The New Statesman for 27th May 1977 carried a large advertisement for Mosley’s new book My Life. A whole host of household names are listed paying tribute to their fellow mediocrity. Here are some examples.
By general assent he could have become the leader of either the Conservative or the Labour Party . . . political genius.  
Michael Foot.
With or without his black shirt, Mr. Foot? It really says a lot for the alleged differences between the Labour and Conservative Parties that the man who founded the British Union of Fascists could have been leader of either. Without going into pure conjecture, it is obvious that Mosley himself would have changed as all leaders do to ride the tempest and survive in the turmoil of capitalism. The system would still have produced war. It is no consolation to offer the millions slaughtered that they are dying under the leadership of a “political genius”. That is what was said about Churchill, what the Russians said about Stalin and the Germans about Hitler. In any event capitalism had its war; the Conservatives and Labourites managed to muddle through without Mosley, and the millions still died for nothing.

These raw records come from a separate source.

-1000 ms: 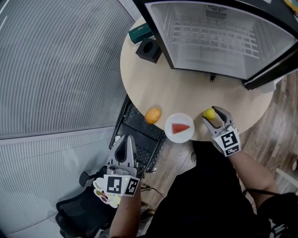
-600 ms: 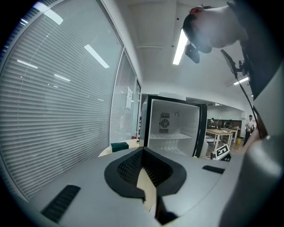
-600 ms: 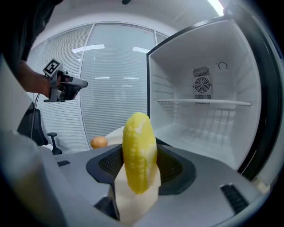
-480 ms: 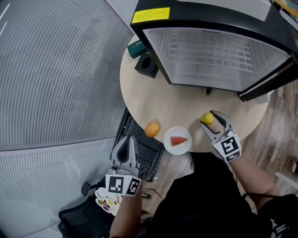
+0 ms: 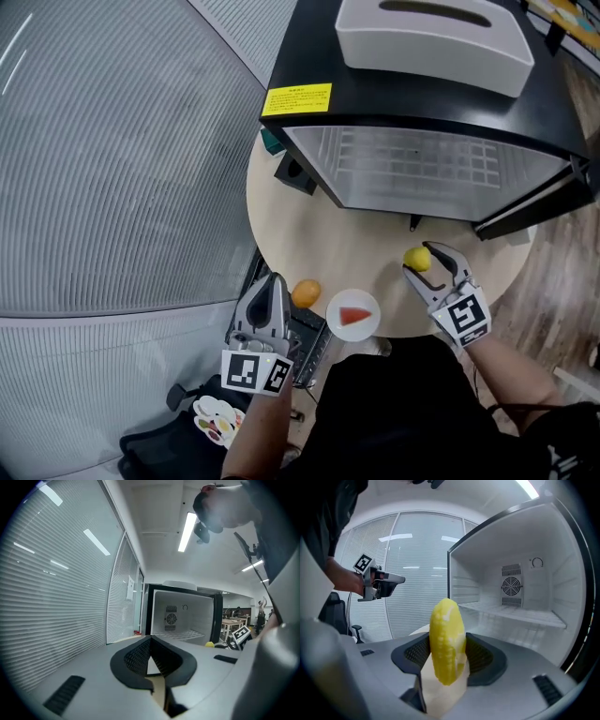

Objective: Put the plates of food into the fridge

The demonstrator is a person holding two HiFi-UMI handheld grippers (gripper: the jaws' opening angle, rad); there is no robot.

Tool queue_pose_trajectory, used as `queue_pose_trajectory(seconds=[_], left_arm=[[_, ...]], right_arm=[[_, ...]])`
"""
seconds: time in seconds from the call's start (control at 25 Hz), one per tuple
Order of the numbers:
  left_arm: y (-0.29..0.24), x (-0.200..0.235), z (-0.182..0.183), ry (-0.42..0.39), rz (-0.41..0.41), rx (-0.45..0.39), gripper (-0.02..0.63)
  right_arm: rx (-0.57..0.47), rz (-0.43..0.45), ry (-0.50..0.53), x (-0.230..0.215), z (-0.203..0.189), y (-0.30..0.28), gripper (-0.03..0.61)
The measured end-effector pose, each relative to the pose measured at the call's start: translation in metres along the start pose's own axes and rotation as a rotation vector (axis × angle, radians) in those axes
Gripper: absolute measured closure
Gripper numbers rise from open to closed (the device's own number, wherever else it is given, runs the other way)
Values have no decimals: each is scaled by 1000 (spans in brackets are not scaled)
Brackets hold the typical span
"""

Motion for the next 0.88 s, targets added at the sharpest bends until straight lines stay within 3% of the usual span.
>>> queue_pose_trajectory(seconds=[0.2, 0.64, 0.88], left_arm=[[-24, -13, 13, -22, -31, -1, 607], [-82, -30, 35, -53, -194, -8, 607], [-93, -14, 49, -55, -269, -7, 607]], right_arm=[[-28, -13, 46, -18, 17, -1, 342], [-56, -163, -33, -52, 54, -7, 342], [-56, -253, -77, -67, 70, -15, 342]])
Point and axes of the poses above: the fingertips, and each gripper's own axes: y backward along the fingers, x to its left, z out of its top, the point moved 1 cm from there along y, backward along the fingers, and after that the axes turned 14 degrees about y, right-handed, at the moved point
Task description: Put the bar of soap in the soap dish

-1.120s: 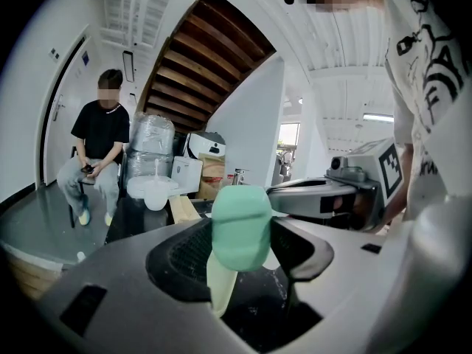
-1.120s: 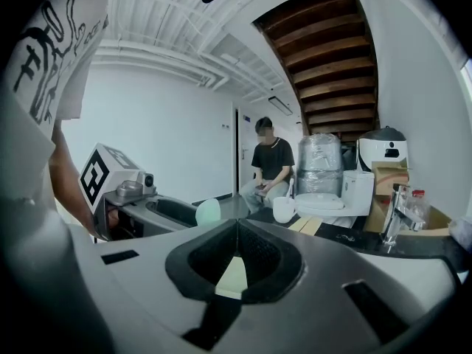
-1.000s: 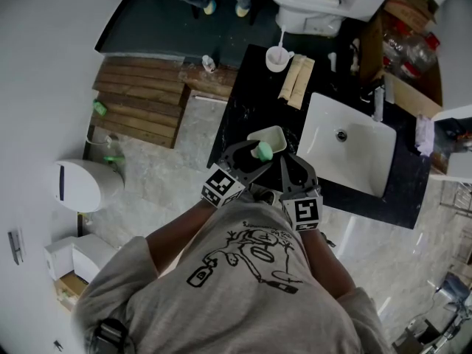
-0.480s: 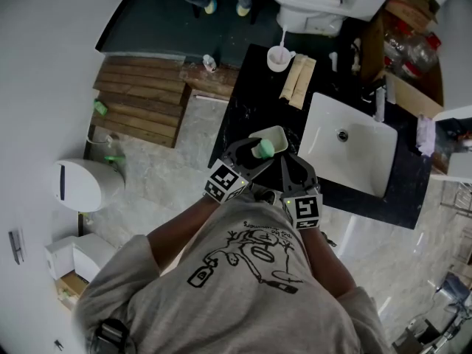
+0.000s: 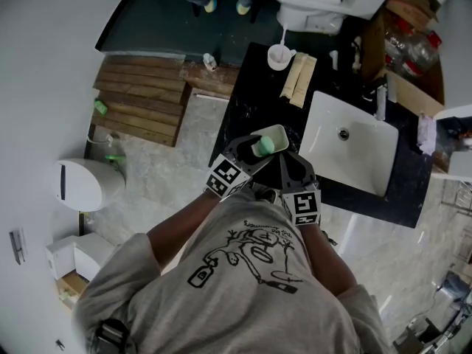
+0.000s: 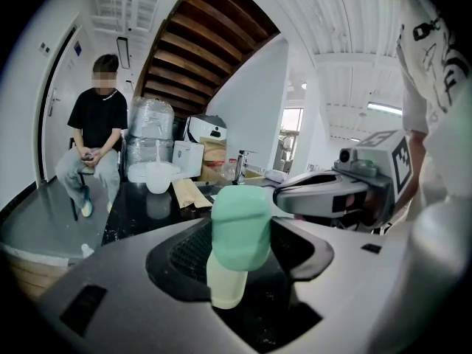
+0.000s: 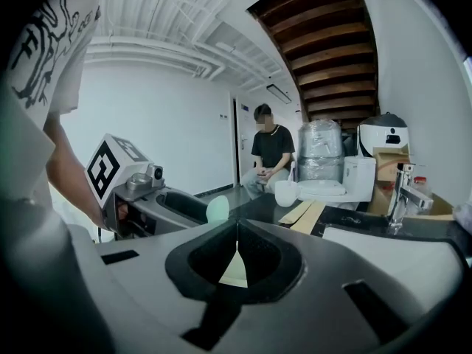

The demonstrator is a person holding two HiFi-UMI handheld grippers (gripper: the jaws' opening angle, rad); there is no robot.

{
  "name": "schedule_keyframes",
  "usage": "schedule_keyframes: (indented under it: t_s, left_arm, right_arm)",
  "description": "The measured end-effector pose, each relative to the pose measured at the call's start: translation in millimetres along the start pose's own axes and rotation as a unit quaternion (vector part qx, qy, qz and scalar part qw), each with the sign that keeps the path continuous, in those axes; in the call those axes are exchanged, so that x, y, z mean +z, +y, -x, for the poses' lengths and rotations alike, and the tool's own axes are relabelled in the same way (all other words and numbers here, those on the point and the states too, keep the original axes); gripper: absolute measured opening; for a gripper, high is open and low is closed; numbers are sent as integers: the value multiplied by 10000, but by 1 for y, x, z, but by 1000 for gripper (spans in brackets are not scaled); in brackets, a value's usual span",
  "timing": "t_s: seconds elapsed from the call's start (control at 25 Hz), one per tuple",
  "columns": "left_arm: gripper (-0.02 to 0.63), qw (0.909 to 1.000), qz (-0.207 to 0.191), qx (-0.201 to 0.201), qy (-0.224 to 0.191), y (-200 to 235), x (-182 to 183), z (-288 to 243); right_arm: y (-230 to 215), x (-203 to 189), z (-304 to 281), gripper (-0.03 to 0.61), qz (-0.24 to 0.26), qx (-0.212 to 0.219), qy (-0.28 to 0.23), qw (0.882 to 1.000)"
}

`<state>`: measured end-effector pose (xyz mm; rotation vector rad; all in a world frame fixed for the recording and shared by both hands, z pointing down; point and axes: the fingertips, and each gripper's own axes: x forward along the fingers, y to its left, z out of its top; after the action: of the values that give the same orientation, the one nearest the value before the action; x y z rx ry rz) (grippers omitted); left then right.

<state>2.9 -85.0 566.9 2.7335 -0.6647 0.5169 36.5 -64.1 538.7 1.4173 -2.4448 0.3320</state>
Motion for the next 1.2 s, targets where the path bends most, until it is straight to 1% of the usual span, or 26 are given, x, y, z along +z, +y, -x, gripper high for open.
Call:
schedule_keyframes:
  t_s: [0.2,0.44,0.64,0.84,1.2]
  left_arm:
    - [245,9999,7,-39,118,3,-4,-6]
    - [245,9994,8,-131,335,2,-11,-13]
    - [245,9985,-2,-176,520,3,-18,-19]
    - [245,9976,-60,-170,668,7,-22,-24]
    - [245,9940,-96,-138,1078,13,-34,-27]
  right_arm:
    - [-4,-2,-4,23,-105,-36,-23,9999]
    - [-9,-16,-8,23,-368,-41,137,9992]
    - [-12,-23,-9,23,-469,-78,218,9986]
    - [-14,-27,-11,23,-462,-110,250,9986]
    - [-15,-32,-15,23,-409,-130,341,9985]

Easy to show that Mosley must have become Prime Minister.
How he “must have” but did not, we can leave to Lord Hailsham’s knowledge of English. Whom did he plump for — Churchill or Mosley? While the majority of the working class remain politically ignorant, one demagogue is as bad as another. What is needed is an attitude of self-reliance based on Socialist understanding. We shall then have no use for Prime Ministers because society will be changed and the political power of one class over another will have ceased.
A superb political thinker, the best of our age.
Well, what would you expect? Politically, Mosley has been nothing more than a reformist and a nationalist. His “thinking” has never penetrated beyond the system of wage-slavery known as capitalism. Neither has that of A. J. P. Taylor or any of the others who now pay tribute to the Jew-baiter whose "superb” thinking crystallized in the slogans "Britain First” and "Britain for the British”.
In eloquence, will power, courage and organizing ability he had in his entire person more to offer than recent entire Cabinets.
Which is not really saying very much. But it might explain the anti-strike policy pursued by the Daily Mirror particularly while King was in control.
Mosley was spurned by . . . every party leader, simply and solely because he was right.
Strange how this “political genius” has only lately been discovered by people who no doubt thought it best to imprison him during the war because of his Nazi sympathies, and who did not have a kind word to say about him during the days of the Black-shirt rallies, when his talent for being “right” in both senses of the word was most in evidence. Similar sickly comments to those quoted are made by Malcolm Muggeridge and Lord Boothby, then from the New York Herald Tribune comes:
Dominated the TV screen . . . a spellbinder.
Just like Fred Flintstone and David Frost, no doubt. When the workers waken from the spell of the spellbinders they are still suffering from poverty, unemployment and war. The final comment comes from Harold MacMillan:
Great talents and great strength of character.
MacMillan did become Prime Minister. Although like all leaders before and since, he was unable to control the chaotic workings of capitalism, he did earn himself the nickname “unflappable Mac” for managing to remain outwardly calm while the hell of capitalism raged about him. He also managed to delude some workers that they had “never been had so good" (or words to that effect). If those are the qualities he believes to constitute “great talents”, the standard by which he admires Mosley is not a very commendable one. The working class would do well to ignore all purveyors of such nonsense, and organize consciously for Socialism.